• _Your goal_
Copy every line of the entries that includes the word "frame".

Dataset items
⁂

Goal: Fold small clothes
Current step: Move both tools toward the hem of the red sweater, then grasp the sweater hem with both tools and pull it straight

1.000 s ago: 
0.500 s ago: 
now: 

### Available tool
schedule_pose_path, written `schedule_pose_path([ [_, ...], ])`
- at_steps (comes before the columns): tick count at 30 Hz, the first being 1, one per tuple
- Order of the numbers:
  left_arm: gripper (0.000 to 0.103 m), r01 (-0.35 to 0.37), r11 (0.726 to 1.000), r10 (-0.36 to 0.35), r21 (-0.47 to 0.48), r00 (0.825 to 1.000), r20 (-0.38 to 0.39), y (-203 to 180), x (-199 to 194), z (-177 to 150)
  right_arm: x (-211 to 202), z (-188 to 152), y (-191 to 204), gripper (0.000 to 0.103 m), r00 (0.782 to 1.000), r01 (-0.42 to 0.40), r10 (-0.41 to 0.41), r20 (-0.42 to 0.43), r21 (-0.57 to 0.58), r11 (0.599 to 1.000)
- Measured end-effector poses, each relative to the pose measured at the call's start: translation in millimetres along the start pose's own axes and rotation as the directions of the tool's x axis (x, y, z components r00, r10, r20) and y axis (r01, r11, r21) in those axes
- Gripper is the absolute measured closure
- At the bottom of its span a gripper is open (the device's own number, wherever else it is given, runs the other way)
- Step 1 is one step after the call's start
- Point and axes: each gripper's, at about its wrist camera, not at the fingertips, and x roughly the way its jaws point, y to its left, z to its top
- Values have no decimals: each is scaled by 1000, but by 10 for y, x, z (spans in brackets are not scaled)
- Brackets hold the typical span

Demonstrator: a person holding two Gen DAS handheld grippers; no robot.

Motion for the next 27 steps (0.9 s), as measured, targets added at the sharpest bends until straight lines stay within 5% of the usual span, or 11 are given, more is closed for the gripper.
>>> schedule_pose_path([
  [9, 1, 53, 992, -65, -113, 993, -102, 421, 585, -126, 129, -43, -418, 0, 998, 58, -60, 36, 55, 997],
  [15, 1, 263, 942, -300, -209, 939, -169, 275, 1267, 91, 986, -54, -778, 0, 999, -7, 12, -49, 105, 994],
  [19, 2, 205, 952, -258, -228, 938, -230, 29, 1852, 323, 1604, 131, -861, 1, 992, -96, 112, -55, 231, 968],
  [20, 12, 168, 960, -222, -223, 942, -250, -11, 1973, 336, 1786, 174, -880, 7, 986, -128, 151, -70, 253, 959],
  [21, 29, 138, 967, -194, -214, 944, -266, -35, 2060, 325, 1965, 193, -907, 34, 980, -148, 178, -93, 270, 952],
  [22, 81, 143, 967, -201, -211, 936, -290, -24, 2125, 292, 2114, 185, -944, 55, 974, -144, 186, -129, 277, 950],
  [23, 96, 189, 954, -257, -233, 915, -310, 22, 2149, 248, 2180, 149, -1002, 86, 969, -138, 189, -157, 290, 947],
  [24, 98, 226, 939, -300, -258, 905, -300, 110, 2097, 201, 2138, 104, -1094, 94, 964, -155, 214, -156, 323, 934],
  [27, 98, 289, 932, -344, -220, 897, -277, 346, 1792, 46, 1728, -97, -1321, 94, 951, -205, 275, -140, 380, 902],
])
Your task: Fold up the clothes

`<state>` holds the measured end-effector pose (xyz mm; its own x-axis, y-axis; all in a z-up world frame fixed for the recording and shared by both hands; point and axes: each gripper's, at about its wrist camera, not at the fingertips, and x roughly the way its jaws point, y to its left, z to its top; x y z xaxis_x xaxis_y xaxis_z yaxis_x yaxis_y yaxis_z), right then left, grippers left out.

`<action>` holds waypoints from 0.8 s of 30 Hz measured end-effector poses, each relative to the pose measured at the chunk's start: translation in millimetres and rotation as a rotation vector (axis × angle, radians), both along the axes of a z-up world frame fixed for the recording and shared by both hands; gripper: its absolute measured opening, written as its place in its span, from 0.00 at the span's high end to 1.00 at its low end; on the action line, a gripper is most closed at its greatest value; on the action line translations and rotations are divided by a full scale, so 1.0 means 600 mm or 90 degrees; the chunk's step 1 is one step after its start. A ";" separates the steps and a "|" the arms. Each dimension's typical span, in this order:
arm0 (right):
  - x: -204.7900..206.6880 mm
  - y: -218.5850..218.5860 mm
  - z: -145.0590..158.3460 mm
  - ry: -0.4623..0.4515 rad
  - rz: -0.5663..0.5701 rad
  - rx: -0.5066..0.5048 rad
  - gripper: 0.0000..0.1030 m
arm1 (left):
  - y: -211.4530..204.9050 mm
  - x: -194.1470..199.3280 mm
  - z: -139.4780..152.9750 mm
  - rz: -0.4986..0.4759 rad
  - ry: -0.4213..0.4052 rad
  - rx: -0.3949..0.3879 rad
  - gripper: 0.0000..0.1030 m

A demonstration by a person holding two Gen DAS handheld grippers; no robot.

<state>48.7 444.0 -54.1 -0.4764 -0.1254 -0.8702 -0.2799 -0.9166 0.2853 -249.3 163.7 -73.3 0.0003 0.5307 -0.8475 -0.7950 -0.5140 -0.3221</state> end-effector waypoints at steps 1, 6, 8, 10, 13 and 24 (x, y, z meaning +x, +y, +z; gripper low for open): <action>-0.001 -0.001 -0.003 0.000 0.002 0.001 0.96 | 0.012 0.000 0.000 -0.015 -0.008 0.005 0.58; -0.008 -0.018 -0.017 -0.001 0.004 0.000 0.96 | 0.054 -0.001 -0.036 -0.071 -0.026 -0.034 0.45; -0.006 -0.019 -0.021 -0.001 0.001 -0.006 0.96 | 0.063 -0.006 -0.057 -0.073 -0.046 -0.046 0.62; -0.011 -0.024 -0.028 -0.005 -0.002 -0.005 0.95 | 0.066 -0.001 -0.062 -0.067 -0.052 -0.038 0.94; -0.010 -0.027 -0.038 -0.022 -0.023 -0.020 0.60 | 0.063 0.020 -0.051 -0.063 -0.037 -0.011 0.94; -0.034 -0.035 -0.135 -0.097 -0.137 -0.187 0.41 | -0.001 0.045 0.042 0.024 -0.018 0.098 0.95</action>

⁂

• _Answer area_
`<state>` holds the measured end-effector pose (xyz mm; its own x-axis, y-axis; all in a z-up world frame fixed for the recording and shared by both hands; point and axes: each gripper's, at about its wrist camera, not at the fingertips, and x roughly the way its jaws point, y to its left, z to its top; x y z xaxis_x xaxis_y xaxis_z yaxis_x yaxis_y yaxis_z), right then left, grippers left out.
`<action>` holds waypoints from 0.8 s of 30 Hz measured end-effector poses, each relative to the pose measured at the chunk's start: translation in millimetres and rotation as a rotation vector (axis × angle, radians), both along the axes of a z-up world frame fixed for the recording and shared by both hands; gripper: its absolute measured opening, written as its place in its span, from 0.00 at the span's high end to 1.00 at its low end; on the action line, a gripper is most closed at its greatest value; on the action line translations and rotations are divided by a full scale, so 1.0 means 600 mm or 90 degrees; the chunk's step 1 is one step after its start. A ";" separates the steps and a "|" the arms. Each dimension's typical span, in this order:

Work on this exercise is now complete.